Taken all together, I finally realized that I was actually pretty knowledgeable about my own body and running. If I wanted to keep upholding my own artificial divide between “people who run” and “runners”, I could no longer deny that I had firmly crossed over to the side of being a “runner.”

Before today, I had never actually taken a step back and reflected on how much my running had developed. I was still stuck in an outdated view of myself as an unskilled runner and it took a major achievement to shake me loose. In many ways, it reminds me of the problem of hedonic adaptation where our brains so quickly forget incremental gains in happiness and settle back to a base “set point” of emotional experience.


I’ve gone through a similar mental journey in my career as well. When I initially started working as a software engineer, I was deeply unsure about my technical skills. I didn’t know if I was going to make it as an engineer. Maybe I’d be fine as an entry-level engineer, but I had no confidence I could develop the chops to reach the highest levels of technical leadership. This was despite getting excellent grades in my computer science degree, despite getting high praise from my first few managers, despite getting a “high performer” bonus at work in my first two years in industry, despite knowing women in tech disproportionally feel imposter syndrome.

I count myself extremely fortunate that my circumstances and support network strongly encouraged me to stay a software engineer long enough to finally make the mental switch.

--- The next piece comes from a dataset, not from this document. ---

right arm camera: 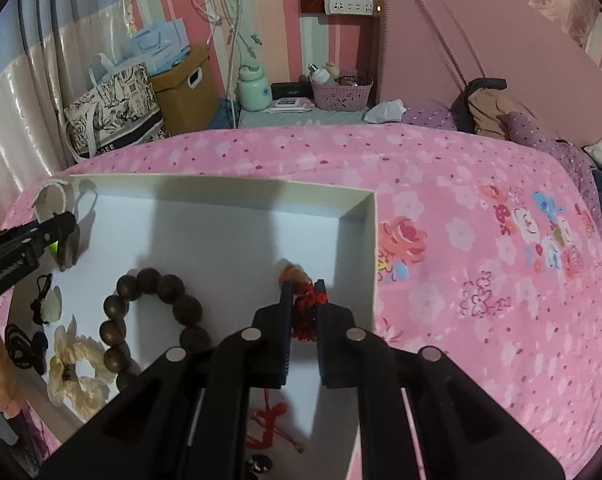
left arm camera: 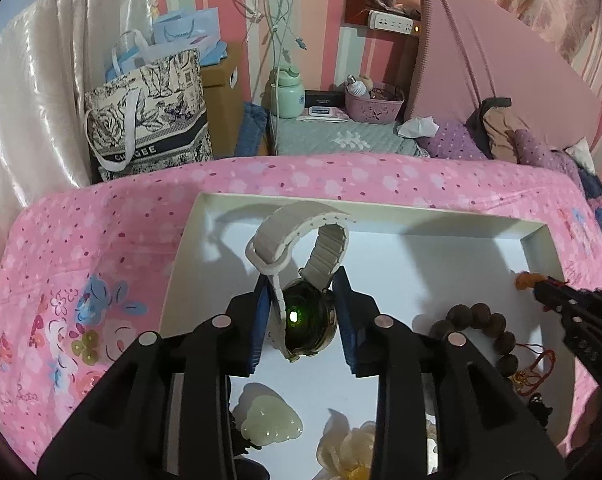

At some point, I finally internalized that I am, in fact, very good at engineering. It was again a series of little things that all added up together:

  • Failing to get a return offer from Google as a new grad product manager. Losing that opportunity encouraged me to interview for SWE positions, despite being concerned I wasn’t going to succeed as a software engineer long-term.
  • One of my earliest managers telling me to “stay an engineer” for as long as possible and not switching into engineering management. Others had told me that my communication ability was outstanding and set me apart, but my boss said my technical skills were even better.
  • Mentoring other junior engineers and interns, realizing that I had in fact learned a lot of important things to teach others.
  • Getting promoted to senior and then staff level.
  • The accumulation of successful projects, increasing in ambiguity and complexity over time:
    • Building my first education onboarding experience on iPad.
    • Building and maintaining my first internal framework for iOS, which was used by all iOS engineers at the company.
    • Advocating and successfully convincing other senior engineers to adopt a new library based on my technical recommendations.
    • Building a production mobile app from scratch, which was critical for closing a major sales deal.
    • ... (and others that I can’t even remember anymore!)

For those with more base confidence, I must seem very dense for how long it took me to shift my mental identity to see myself as a runner and a good engineer. But I think it’s fairly common for this situation to happen—what might be stunningly obvious from the outside is not so obvious internally. Even if you can understand your achievements intellectually, it can take a long time to feel them emotionally.

The parts fall into place, and you can see the whole picture and finally understand the role each individual part plays. The dawn comes, the sky grows light, and the colors and shapes of the roofs of houses, which you could only glimpse vaguely before, come into focus.

— What I Talk About When I Talk About Running, Haruki Murakami


This article was last updated on 7/23/2023. v1 is 1,438 words and took 2.8 hours to write and edit.